## WHAT YOU SHOULD DO
Copy every line of the listing that holds the string "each".

## DATA
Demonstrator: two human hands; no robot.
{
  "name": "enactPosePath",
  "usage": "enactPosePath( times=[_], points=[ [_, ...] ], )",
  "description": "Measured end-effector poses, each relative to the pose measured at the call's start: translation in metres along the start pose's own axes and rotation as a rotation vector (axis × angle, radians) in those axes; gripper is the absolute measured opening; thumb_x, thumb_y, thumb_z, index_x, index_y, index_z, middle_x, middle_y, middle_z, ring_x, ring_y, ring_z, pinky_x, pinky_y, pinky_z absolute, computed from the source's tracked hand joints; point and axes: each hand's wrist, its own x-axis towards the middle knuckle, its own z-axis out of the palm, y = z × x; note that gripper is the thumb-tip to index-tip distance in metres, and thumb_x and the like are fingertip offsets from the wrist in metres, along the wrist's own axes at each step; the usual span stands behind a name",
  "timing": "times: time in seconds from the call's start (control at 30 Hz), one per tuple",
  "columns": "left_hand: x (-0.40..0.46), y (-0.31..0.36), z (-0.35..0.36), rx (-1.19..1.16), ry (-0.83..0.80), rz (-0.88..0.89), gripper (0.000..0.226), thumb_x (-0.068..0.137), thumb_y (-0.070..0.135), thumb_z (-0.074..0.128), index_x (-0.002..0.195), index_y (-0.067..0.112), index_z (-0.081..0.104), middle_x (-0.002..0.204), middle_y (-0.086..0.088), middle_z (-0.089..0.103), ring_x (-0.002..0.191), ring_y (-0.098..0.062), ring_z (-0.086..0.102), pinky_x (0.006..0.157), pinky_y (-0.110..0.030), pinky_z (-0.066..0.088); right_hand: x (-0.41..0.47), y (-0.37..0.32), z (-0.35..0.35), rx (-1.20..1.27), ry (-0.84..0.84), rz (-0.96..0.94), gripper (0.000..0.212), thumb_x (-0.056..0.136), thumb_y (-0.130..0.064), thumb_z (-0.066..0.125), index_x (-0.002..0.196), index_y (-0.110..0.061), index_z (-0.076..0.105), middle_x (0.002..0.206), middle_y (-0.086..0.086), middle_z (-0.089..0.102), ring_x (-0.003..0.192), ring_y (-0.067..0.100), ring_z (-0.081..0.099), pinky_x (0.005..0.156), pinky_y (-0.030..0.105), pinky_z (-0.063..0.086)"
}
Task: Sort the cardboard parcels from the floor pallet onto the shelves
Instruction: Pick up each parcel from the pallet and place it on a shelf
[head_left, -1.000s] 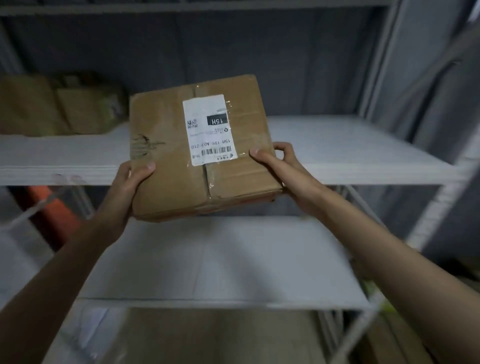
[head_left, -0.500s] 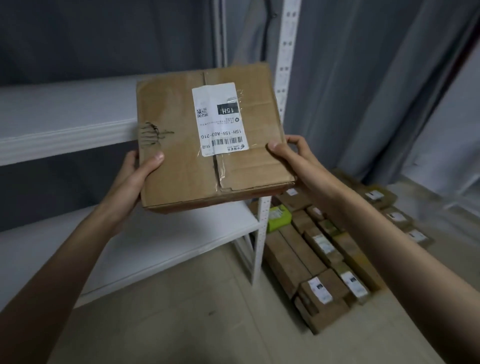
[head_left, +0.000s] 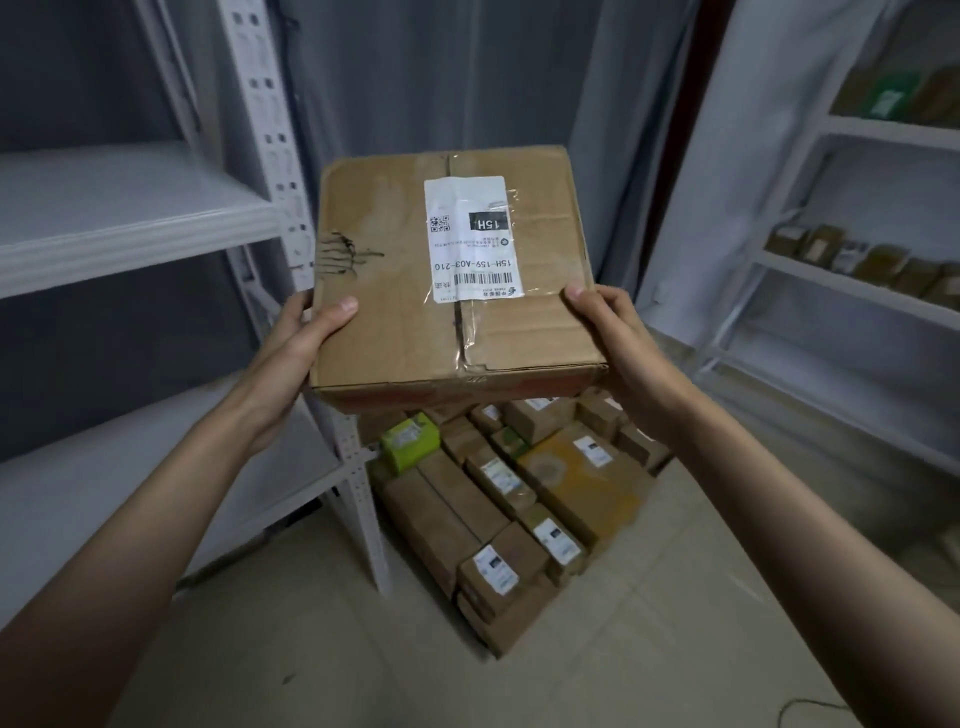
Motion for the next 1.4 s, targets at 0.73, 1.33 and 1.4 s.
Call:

## OUTPUT OF THE TASK
  "description": "Measured end-effector poses, each relative to the pose measured at the call's start: translation in metres along the start pose's own axes and rotation as a rotation vector (axis × angle, radians) in those axes; gripper is the absolute measured opening; thumb_x, thumb_y, thumb_z, index_x, index_y, index_z, middle_x, middle_y, middle_z, ring_x, ring_y, ring_z, pinky_x, pinky_y, pinky_z absolute, computed from the source's tracked hand joints; point and axes: each hand's wrist, its own x-axis towards the middle knuckle, its own z-axis out of the palm, y = z × x; note that gripper is the thumb-tip to index-tip distance in metres, and thumb_x and the like are fingertip offsets from the wrist in metres, along the wrist's own axes at each step; the usual span stands behind a name",
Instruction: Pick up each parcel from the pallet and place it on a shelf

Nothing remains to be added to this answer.